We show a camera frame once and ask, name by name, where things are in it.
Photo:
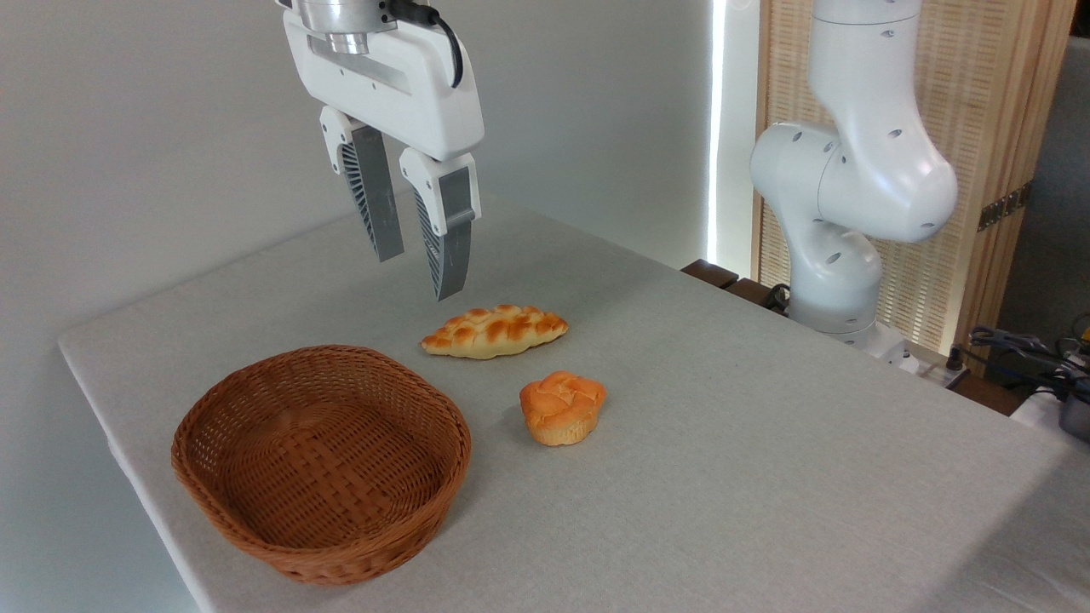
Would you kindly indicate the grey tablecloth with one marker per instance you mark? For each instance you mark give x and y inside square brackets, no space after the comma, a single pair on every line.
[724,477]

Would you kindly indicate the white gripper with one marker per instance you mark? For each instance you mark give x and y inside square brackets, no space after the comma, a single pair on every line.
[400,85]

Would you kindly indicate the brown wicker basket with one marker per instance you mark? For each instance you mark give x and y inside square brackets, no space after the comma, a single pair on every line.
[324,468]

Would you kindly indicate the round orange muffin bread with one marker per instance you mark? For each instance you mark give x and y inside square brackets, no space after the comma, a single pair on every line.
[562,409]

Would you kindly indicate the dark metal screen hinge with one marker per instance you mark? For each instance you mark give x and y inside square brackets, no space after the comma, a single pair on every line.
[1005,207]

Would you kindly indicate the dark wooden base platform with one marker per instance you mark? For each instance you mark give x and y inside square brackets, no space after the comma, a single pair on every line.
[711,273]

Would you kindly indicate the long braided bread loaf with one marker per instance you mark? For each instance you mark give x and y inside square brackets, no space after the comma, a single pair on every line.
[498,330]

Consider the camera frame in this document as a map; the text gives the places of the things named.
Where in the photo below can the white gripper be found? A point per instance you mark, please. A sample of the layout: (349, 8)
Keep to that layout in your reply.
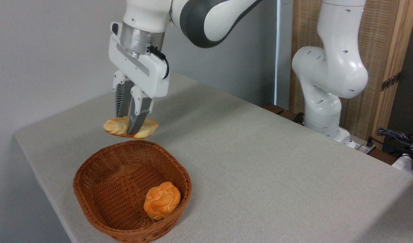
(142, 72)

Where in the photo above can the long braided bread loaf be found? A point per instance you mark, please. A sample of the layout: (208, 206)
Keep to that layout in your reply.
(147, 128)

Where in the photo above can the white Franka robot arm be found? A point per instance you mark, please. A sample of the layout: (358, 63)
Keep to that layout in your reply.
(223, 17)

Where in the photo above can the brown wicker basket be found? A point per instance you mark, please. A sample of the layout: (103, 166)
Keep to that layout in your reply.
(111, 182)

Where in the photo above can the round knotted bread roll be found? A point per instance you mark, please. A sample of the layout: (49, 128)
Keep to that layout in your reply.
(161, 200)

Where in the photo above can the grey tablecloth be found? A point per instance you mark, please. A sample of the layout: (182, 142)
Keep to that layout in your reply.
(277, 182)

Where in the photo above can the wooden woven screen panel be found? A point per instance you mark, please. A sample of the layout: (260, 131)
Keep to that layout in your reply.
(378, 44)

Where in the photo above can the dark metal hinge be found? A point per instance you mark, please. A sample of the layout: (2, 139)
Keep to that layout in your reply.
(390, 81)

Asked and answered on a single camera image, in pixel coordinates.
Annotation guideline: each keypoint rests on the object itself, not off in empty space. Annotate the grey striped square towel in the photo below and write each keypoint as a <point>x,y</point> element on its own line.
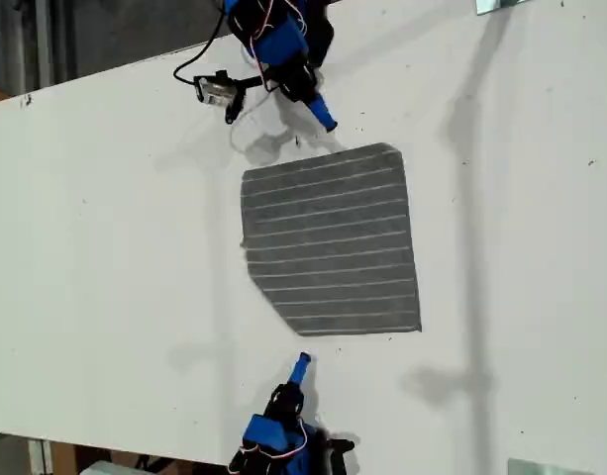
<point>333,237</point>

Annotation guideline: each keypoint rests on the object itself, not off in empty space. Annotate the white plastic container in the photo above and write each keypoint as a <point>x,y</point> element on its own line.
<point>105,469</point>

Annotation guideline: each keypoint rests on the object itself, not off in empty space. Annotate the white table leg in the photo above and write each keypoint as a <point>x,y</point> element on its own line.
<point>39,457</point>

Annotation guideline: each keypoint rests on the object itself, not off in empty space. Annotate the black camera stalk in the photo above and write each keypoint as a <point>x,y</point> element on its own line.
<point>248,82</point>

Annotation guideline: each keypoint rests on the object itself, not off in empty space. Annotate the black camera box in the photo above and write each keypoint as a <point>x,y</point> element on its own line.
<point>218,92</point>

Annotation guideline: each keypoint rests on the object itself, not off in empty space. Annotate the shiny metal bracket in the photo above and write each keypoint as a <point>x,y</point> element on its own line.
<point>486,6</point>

------------

• **Your goal**:
Please transcribe exactly the part of the records that opens with the line containing "Where in the photo above can the wooden" and closes with the line containing "<point>105,469</point>", both ends included, and leave out the pictures.

• **Response box**:
Where in the photo above can the wooden woven screen panel be found? A point per instance you mark, please. A sample of the layout: (260, 131)
Keep to that layout in your reply.
(378, 44)

Where in the photo above can the dark metal hinge be found? A point per instance you mark, please. A sample of the layout: (2, 139)
Keep to that layout in your reply.
(390, 81)

Asked and answered on a single camera image, in pixel coordinates.
Annotation guideline: each keypoint rests on the object itself, not off in empty space. Annotate the grey striped square towel in the photo below and write each keypoint as a <point>x,y</point> element on its own line.
<point>333,237</point>

Annotation guideline: each keypoint rests on the object itself, not off in empty space. Annotate the white plastic container in the photo above and write each keypoint as a <point>x,y</point> element on its own line.
<point>105,469</point>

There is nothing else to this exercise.